Now a doctoral student in creative writing at Florida State University, Rai is working on her first novel, Blood We Did Not Spill, as part of her final year of dissertation writing, and a part of the story focuses on the experiences of a female IPS officer. In fact, she says the book "in its preliminary conception was meant to be a literary romance that mirrored some of what I read in my teenage years. The novel definitely has elements of that but it is also a historical novel and a political novel and of course, a detective novel."
Because of the groundbreaking work she has already done on Blood We Did Not Spill, Rai is a 2016 recipient of the Woodrow Wilson Women's Studies Fellowship. She is the first-ever fiction doctoral student to win this fellowship in the 42 years the fellowship has been given.
The fellowship supports the final year of dissertation writing for Ph.D. candidates in the humanities and social sciences whose work addresses women's and gendered issues in interdisciplinary and original ways.

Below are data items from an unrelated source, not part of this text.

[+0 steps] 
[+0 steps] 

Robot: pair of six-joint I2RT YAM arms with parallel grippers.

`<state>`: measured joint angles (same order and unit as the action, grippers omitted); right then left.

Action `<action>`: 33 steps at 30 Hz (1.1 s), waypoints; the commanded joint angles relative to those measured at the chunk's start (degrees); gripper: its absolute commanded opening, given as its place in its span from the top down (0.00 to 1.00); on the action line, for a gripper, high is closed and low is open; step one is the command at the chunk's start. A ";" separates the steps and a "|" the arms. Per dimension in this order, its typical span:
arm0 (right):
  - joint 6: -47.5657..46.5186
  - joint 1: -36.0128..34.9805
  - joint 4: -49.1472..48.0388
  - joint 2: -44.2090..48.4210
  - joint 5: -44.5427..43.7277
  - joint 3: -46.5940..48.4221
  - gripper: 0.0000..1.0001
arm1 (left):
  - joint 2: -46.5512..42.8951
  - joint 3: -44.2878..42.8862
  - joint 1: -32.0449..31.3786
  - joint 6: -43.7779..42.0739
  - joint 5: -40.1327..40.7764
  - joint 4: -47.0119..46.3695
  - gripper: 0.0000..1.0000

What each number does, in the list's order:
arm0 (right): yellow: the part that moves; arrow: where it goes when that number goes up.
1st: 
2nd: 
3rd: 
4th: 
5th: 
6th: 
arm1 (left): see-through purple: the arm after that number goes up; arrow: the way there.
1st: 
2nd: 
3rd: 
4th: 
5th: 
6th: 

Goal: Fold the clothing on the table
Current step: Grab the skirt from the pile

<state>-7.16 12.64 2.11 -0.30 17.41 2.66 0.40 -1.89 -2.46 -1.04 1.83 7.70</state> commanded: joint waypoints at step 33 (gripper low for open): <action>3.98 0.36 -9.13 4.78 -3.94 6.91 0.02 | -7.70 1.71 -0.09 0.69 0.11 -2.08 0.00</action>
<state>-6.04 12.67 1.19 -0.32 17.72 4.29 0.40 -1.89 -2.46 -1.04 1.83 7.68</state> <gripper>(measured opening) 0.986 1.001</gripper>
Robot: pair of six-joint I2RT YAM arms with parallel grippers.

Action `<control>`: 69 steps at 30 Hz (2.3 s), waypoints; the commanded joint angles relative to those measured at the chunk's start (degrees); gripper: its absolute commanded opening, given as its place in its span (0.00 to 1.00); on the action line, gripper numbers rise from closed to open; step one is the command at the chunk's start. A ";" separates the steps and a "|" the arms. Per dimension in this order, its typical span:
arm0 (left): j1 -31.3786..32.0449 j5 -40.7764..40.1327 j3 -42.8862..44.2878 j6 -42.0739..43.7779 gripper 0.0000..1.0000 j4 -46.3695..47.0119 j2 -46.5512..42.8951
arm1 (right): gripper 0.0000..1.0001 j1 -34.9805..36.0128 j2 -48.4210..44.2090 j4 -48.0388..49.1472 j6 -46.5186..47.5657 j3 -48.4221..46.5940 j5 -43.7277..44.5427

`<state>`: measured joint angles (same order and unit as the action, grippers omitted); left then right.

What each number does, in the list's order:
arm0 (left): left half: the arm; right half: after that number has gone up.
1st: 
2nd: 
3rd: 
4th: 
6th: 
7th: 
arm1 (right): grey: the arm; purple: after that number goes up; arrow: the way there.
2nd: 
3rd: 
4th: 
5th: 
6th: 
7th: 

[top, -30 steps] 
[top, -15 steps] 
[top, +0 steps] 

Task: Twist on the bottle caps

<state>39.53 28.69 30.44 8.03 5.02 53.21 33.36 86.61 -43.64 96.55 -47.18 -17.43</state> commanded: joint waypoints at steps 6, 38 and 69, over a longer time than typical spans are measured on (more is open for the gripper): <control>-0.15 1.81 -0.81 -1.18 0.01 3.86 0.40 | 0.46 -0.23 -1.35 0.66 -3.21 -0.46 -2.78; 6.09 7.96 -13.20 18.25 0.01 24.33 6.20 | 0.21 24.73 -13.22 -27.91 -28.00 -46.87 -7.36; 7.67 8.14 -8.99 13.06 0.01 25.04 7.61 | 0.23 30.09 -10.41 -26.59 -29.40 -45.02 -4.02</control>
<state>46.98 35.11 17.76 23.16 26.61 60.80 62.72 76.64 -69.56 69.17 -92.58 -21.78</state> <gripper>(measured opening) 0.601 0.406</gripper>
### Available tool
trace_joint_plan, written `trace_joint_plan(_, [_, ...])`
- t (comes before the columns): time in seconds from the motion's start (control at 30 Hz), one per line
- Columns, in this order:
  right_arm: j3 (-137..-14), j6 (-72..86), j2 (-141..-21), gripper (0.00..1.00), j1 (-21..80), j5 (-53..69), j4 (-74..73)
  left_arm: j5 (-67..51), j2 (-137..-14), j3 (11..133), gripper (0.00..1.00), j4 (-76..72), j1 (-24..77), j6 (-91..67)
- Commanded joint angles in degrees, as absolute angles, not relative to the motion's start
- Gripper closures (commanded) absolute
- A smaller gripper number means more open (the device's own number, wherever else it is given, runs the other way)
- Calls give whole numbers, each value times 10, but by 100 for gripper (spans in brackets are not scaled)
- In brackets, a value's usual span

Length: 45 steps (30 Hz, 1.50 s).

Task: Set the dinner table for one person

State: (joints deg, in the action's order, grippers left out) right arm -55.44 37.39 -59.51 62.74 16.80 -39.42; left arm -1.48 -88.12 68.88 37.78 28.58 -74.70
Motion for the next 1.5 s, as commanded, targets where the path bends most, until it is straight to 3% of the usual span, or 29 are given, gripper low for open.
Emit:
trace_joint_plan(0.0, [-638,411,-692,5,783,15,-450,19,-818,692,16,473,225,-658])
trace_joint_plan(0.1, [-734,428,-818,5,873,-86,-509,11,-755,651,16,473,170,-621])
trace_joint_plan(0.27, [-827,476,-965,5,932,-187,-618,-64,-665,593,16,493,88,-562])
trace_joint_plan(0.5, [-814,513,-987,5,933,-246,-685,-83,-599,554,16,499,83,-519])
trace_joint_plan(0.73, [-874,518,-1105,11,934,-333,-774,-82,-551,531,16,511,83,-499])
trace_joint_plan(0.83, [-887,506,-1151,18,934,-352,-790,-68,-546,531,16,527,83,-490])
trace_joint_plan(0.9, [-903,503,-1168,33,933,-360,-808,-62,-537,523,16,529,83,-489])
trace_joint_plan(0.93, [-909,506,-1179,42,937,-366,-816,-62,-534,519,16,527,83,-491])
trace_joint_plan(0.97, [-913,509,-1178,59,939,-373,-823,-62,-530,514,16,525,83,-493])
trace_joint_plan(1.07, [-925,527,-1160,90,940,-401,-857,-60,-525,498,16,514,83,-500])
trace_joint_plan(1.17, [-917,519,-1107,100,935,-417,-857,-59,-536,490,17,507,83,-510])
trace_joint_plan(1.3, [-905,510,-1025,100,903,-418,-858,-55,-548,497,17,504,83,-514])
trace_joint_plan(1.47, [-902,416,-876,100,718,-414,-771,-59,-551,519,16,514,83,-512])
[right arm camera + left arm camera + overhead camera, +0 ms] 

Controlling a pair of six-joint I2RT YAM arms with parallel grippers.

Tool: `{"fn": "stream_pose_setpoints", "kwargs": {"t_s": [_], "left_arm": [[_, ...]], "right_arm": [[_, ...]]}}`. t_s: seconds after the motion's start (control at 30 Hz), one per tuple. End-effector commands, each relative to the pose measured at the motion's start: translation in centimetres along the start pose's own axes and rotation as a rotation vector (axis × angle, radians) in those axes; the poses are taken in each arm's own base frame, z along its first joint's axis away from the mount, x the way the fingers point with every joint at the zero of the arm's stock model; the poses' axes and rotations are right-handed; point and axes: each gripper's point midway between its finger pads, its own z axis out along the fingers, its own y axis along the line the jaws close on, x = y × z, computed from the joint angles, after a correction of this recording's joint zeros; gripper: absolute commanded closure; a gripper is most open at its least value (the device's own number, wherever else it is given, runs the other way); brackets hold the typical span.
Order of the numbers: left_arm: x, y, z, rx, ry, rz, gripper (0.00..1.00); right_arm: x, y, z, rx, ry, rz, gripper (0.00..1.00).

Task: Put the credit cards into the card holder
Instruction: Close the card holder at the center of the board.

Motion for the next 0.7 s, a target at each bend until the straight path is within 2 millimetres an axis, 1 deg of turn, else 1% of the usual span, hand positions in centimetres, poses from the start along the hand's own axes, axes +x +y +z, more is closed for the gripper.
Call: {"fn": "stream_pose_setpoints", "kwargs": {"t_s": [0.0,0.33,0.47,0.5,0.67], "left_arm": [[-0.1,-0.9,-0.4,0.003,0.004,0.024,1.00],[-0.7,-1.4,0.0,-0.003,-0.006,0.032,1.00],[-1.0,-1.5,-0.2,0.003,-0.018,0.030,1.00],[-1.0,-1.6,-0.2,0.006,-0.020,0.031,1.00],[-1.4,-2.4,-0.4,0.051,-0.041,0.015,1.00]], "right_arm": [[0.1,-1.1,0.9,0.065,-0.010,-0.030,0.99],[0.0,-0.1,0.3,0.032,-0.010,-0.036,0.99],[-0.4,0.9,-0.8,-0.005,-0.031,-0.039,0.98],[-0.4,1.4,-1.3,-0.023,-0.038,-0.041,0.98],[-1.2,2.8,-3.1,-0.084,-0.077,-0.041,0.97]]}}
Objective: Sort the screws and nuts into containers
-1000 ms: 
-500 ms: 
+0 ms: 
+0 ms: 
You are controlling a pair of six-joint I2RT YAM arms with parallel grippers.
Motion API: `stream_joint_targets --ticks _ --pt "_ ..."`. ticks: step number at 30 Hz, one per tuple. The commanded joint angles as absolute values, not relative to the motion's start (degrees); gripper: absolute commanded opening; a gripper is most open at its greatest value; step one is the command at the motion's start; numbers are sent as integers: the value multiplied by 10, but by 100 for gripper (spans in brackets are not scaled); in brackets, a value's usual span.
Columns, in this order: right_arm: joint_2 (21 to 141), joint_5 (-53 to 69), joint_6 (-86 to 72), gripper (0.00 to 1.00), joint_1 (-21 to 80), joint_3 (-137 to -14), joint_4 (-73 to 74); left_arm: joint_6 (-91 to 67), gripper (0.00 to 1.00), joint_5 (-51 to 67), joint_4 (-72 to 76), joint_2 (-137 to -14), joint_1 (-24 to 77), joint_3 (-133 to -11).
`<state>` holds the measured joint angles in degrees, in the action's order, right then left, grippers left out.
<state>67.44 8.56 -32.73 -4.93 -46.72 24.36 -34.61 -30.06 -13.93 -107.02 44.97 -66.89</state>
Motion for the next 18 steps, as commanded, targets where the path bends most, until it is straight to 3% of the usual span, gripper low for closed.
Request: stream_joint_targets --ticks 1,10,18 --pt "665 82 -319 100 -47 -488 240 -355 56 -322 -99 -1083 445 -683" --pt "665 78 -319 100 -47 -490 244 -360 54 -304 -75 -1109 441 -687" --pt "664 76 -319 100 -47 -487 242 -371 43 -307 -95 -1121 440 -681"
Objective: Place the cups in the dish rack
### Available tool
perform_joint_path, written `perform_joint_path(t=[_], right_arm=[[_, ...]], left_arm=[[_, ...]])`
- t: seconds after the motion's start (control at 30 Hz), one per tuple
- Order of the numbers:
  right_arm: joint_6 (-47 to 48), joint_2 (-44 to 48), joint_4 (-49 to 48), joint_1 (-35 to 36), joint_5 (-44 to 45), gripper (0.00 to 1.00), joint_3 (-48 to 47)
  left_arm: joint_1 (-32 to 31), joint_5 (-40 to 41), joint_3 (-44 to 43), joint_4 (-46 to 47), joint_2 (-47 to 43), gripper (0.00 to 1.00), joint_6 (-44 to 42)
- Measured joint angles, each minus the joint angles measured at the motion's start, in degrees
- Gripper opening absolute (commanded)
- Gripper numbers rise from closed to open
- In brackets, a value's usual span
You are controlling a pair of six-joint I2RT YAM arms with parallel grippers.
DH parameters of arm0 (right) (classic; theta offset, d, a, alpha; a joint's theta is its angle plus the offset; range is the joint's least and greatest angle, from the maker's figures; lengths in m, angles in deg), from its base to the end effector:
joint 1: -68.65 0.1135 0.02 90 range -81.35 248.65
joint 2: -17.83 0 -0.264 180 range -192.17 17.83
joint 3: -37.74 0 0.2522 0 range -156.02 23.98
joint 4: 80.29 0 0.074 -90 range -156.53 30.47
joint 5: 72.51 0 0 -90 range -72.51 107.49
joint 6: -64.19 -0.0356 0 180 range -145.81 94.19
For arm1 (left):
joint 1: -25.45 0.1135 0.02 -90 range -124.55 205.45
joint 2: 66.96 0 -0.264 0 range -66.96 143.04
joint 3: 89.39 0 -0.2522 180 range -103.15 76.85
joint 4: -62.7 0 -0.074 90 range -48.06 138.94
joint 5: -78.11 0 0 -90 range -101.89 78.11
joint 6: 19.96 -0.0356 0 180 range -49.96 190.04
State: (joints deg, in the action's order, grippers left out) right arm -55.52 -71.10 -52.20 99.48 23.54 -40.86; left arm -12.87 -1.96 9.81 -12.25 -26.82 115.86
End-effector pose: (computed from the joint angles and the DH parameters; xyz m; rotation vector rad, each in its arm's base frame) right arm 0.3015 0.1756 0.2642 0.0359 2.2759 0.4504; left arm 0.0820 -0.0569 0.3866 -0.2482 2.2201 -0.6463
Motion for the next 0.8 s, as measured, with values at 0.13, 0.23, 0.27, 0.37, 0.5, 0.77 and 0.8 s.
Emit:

A financial award of $5,000 given to each fellow is for expenses such as research-related travel, data work or collection, and supplies connected with completing their dissertations. In addition, their dissertation titles are publicized with leading publishers at the conclusion of the dissertation year.
Rai has already used some of the money to complete research work for her novel. During the months of April and May in 2016, she spent five weeks in India, where she interviewed female IPS officers. These women stood out, Rai says, because they were pioneers, in either the kind of work they had done or were doing or due to the positions they held in the police force. Apart from her interviews, Rai is also incorporating in her novel tidbits of conversations and stories she overheard as a child.
"Much of the history of the female police officer in the novel is a culmination of these half-remembered, half-heard stories in my childhood," Rai says. "It's the same for other characters too, like the dacoits - bandits - in the novel. They are based on men my father investigated and caught. In fact, there is one scene that endeavours to mirrors reality completely."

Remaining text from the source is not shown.